Last night, Lincoln Calling fans were treated to whimsical performances at Tower Square, thrashing metal at Knickerbockers, hard rock at Duffy’s Tavern and an eclectic hodge podge at Zoo Bar. Read on for photos of all 25 bands, plus thoughts from our writers’ notebook.
* * *
Walk By Sea at Tower Square
I Forgot to Love My Father
Zoo Bar- KZUM Showcase
All Young Girls Are Machine Guns
Did you all know Marty Steinhausen could rip like that? His bass work is all over the scene, and in the same way he usually appears to be tearing the guts out of his standup, his fretwork last night was stunningly deft. I know that Tijuana Gigolos play Zoo Bar all of the time, so this probably comes as a surprise to no one, especially not the early evening crowd seated in front of them. And it’s not to dismiss the musicianship of the rest of the band, sharp and relaxed.
— Andrew Stellmon
photos by James Dean
Kekeli Dawes’s snare rang out like a bell. Driving in from Omaha at 6 p.m., from the street, I could hear them at their spot in Parrish Studios. Night three of Lincoln Calling was on–and Mesonjixx were going to ascend on the Zoo Bar like lightning. To that end, Mary Lawson and the crew stepped out on the Zoo stage a blazing fire. Filling in for Joshua Bargar (on tour with Soul Colossal), James Fleege brought an unrestrained rock energy to the three polished performers and their brand of neo-soul–allowing Mary’s usual understated performance to reach a fierce pitch–aggressive, bolder, and more pointed. Newer song “Hard Kill” was ferocious, addressing an awakening to the Black Lives Matter movement. It hit close after hearing the story of Sandra Bland, if the audience could reach past the groove. Addressing the band, Mary approached a verse a second time to try to educate her audience and spit fire directly into the bones of those intent on hearing the message.
— Rebecca Lowry
Bud Heavy and the High Lifes
Give Bud Heavy & The High Lifes 45 minutes, and they’ll take you back nearly a century, reviving moth-eaten numbers like “I Wish I Was a Mole in the Ground.” They’ll zoom forward to the end of the dot-com bubble with Blink-182’s “Adam’s Song.” And they’ll land squarely on stage, but it still won’t be today, as they rip through “No More Straight Life Blues,” an original by fellow Sower Records band Jack Hotel, which played the Zoo Bar one night before and shared mandolin player Casey Hollingsworth.

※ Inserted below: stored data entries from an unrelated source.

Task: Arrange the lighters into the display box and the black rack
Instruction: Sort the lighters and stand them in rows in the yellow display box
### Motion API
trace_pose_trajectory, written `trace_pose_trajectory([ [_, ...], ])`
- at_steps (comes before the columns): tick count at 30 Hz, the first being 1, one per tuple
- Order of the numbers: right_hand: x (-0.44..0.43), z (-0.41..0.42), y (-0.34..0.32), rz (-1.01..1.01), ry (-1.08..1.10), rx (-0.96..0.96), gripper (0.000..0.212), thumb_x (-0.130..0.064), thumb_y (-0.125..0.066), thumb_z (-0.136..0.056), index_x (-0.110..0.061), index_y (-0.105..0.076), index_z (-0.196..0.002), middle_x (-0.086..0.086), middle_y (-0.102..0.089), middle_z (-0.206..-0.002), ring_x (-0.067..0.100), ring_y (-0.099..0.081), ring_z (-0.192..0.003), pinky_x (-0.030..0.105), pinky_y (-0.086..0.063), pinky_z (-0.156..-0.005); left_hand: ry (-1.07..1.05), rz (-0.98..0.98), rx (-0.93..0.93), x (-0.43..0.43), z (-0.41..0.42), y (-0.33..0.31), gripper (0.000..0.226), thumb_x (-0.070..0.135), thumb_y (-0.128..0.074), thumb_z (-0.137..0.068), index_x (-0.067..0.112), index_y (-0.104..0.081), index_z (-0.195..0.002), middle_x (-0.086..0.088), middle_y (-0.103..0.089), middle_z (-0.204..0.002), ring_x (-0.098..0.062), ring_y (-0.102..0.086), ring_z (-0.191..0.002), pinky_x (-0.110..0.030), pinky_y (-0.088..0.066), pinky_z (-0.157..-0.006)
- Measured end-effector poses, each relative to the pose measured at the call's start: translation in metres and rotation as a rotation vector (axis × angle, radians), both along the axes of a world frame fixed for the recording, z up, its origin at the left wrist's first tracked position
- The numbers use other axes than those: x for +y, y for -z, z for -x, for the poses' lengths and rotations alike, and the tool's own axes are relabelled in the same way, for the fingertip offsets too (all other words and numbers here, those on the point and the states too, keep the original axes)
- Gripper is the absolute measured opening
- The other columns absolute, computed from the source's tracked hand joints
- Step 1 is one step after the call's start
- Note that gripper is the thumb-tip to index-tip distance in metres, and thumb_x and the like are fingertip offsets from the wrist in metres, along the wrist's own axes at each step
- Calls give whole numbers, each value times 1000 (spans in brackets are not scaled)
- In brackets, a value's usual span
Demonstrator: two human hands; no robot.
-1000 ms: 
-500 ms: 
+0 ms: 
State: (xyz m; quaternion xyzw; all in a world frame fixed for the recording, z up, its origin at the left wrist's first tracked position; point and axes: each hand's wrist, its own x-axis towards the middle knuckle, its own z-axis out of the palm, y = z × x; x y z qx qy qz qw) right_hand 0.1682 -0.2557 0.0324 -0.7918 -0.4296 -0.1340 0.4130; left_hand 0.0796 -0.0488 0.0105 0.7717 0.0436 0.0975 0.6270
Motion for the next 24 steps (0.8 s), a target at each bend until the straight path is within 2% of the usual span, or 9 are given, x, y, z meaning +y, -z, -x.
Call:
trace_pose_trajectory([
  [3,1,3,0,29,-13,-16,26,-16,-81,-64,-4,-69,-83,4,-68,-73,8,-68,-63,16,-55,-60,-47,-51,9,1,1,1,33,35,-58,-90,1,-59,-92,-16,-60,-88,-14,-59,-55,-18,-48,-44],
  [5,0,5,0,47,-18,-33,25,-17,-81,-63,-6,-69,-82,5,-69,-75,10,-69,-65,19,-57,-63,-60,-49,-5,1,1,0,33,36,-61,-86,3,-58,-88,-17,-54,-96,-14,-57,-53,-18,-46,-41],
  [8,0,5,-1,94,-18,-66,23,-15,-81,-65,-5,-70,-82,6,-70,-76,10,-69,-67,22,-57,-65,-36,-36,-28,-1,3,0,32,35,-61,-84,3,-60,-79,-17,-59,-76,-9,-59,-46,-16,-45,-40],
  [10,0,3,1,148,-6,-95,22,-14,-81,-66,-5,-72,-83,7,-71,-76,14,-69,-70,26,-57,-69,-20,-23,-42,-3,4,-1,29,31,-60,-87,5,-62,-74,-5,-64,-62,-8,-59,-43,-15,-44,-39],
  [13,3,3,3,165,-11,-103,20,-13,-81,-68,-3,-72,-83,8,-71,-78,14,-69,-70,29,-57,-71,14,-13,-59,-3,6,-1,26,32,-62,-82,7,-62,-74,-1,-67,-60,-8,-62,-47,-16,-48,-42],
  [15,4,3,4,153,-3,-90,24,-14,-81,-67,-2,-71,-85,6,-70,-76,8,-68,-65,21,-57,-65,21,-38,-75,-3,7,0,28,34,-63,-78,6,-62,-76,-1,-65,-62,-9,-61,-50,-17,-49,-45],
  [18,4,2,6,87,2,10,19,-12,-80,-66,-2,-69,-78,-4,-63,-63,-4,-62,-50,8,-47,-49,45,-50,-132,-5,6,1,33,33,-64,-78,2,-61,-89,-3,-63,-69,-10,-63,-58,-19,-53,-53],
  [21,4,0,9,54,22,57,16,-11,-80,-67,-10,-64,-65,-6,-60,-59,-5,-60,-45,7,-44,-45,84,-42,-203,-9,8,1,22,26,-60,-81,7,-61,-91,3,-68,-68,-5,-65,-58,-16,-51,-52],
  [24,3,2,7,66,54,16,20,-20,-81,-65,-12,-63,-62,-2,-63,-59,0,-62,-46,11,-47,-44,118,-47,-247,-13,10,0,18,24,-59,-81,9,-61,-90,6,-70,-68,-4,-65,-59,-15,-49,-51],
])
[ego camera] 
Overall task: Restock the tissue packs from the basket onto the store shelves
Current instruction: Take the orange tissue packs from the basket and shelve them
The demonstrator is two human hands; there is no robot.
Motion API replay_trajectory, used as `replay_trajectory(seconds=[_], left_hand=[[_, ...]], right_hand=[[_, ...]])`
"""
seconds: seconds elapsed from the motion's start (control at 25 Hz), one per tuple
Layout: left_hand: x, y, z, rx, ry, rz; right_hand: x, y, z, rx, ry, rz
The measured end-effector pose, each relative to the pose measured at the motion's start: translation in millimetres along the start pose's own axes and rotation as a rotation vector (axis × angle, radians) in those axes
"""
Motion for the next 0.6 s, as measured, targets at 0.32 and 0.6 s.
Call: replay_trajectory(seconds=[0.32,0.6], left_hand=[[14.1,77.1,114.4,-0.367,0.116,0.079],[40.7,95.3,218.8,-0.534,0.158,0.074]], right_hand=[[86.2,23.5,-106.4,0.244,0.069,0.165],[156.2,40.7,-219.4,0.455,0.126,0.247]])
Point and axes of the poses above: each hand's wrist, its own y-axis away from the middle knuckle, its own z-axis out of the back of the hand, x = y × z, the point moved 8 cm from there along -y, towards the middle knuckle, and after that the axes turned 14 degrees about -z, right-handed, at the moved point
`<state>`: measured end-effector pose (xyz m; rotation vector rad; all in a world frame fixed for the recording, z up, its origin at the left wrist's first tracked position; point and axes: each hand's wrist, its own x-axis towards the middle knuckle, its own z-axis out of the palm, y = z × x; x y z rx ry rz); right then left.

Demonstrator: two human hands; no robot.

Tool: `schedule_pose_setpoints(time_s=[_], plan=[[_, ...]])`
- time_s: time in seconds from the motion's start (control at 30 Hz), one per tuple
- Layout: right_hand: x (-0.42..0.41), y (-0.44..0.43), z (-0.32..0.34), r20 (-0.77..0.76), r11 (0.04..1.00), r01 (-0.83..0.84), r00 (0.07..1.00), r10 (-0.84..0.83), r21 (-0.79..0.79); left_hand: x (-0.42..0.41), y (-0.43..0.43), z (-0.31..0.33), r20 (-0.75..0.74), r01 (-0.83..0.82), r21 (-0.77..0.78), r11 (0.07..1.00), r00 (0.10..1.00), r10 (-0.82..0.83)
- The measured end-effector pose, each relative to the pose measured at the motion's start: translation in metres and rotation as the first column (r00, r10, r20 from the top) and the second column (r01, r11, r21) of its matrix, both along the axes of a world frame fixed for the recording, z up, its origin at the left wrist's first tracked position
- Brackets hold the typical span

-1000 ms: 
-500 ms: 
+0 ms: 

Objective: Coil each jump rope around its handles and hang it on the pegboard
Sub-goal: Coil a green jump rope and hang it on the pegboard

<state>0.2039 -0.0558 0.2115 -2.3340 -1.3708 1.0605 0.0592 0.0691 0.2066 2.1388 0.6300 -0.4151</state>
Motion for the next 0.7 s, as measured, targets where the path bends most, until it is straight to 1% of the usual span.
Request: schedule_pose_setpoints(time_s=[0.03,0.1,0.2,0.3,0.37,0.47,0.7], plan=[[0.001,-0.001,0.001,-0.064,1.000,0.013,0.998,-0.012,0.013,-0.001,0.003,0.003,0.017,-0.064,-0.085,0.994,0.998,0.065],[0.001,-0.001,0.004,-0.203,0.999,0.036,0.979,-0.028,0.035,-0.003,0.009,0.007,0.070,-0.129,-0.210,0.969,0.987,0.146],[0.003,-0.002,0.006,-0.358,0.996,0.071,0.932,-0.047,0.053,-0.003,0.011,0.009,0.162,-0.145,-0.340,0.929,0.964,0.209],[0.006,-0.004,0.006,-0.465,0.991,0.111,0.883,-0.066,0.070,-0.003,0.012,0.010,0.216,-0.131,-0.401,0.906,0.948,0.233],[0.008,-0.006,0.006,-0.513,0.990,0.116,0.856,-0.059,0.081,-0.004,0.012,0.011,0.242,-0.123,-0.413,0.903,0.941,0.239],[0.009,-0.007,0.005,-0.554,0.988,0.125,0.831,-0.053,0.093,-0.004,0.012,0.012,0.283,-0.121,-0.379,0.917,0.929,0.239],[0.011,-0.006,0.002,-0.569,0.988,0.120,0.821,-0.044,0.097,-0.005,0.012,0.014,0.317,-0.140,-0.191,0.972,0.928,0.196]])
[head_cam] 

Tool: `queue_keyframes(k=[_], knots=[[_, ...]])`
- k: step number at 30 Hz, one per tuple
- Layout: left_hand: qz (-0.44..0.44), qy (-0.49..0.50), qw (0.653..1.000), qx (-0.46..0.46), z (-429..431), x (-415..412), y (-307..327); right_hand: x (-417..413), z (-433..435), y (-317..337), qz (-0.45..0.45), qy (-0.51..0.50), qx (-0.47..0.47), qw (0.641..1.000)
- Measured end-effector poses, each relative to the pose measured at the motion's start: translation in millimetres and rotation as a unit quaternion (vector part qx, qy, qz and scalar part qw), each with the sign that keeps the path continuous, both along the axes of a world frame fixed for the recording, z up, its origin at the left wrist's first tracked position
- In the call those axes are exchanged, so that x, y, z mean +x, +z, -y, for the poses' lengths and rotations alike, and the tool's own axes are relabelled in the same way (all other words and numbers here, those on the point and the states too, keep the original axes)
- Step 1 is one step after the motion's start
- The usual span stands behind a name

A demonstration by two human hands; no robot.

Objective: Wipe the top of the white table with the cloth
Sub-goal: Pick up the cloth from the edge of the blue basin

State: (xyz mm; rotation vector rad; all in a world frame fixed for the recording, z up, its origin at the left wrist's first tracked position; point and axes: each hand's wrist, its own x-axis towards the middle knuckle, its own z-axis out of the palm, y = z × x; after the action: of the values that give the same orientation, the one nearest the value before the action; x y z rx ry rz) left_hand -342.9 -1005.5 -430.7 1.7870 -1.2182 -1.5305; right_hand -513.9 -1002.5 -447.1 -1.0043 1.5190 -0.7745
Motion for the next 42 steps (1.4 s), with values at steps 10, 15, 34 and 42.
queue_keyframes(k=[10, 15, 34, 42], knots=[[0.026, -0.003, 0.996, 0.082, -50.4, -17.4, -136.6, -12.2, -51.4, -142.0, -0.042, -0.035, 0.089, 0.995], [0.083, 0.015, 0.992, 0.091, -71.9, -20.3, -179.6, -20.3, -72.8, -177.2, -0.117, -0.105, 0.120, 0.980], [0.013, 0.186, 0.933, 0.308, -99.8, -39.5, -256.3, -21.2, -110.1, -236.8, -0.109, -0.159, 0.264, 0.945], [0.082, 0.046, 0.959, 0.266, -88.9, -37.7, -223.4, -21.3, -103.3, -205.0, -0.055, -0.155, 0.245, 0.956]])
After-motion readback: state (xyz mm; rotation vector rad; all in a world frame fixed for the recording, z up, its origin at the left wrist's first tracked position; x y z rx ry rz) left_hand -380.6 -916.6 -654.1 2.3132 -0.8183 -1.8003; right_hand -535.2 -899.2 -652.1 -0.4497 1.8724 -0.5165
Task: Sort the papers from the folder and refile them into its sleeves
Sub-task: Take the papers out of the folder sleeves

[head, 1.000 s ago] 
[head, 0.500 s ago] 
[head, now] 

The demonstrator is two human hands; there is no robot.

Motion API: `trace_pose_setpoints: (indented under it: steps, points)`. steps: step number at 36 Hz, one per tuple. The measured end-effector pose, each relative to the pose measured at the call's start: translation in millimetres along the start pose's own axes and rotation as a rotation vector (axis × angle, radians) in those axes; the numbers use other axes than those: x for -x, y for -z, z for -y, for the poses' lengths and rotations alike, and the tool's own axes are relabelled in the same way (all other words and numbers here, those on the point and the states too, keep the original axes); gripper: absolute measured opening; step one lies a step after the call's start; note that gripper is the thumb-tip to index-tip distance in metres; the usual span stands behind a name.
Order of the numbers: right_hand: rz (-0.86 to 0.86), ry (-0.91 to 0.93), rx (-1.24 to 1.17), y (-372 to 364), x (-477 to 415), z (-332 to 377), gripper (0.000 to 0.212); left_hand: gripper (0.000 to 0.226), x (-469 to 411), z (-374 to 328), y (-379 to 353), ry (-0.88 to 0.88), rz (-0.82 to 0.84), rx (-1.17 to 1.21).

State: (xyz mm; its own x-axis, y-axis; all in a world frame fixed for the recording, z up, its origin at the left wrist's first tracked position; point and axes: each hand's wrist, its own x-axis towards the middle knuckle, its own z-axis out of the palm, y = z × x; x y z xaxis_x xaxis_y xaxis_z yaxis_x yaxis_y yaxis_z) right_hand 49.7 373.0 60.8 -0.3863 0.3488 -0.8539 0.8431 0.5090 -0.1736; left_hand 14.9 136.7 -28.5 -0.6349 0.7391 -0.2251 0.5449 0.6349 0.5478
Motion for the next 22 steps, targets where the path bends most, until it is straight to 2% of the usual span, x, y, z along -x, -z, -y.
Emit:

Acolytes of Lincoln folk luminaries like Jerry Spahn, Bud Heavy carries on a tradition of honoring musical ancestors and brethren by covering them. But it’s a thumbs-in-your-belt-loops, holler-your-head-off brand of old-time Americana they purvey. Mix in a few crude jokes, and throw out guitarist Jeremy Wurst’s shirt, and you have a couple dozen crowd members belting hallelujahs to set-closer “Night Train.” Only in Lincoln can you go to Memphis and back in under five minutes.
— Michael Todd
Once A Pawn
Better Friend’s set was the cathartic explosion at the end of an extremely diverse KZUM showcase, the kind of hodgepodge billing that injects flavor into Lincoln Calling. It seems like every time Better Friend plays, their crowds get larger and the band feels sharper. The post-hardcore fivesome has played with increasing frequency since releasing standout Safe House EP in July, and the extent to which they’ve powered up showed last night. They’ve probably played “Turning Into Numbers” more than a hundred times, but it was as crisp and emotional as ever.
Gerardo Meza Band
The Minneapolis band grows every time they perform in Nebraska, with the apparent intent on getting their live show closer to their pitch perfect recordings. It was a slow start, but Johnny Solomon’s and Molly Moore’s complementary harmonies held the audience for the first two songs until a ruckus performance of “Oceans” brought the band to life. The show then found it’s legs. The audience caught on, making for lively banter and a responsive, celebratory crowd.
– Rebecca Lowry
Walk By Sea
A Different Breed
I’ll be the first to admit that metal isn’t really my bag. But it was tough to pry myself away from A Different Breed’s unrelenting thrash. Bass pounded heavy in the heart, guitar riffs screamed and jetted from the stage. I wrote last night that Knickerbockers was a welcome re-addition to Lincoln Calling and its Cortney Kirby-curated stage impressed again.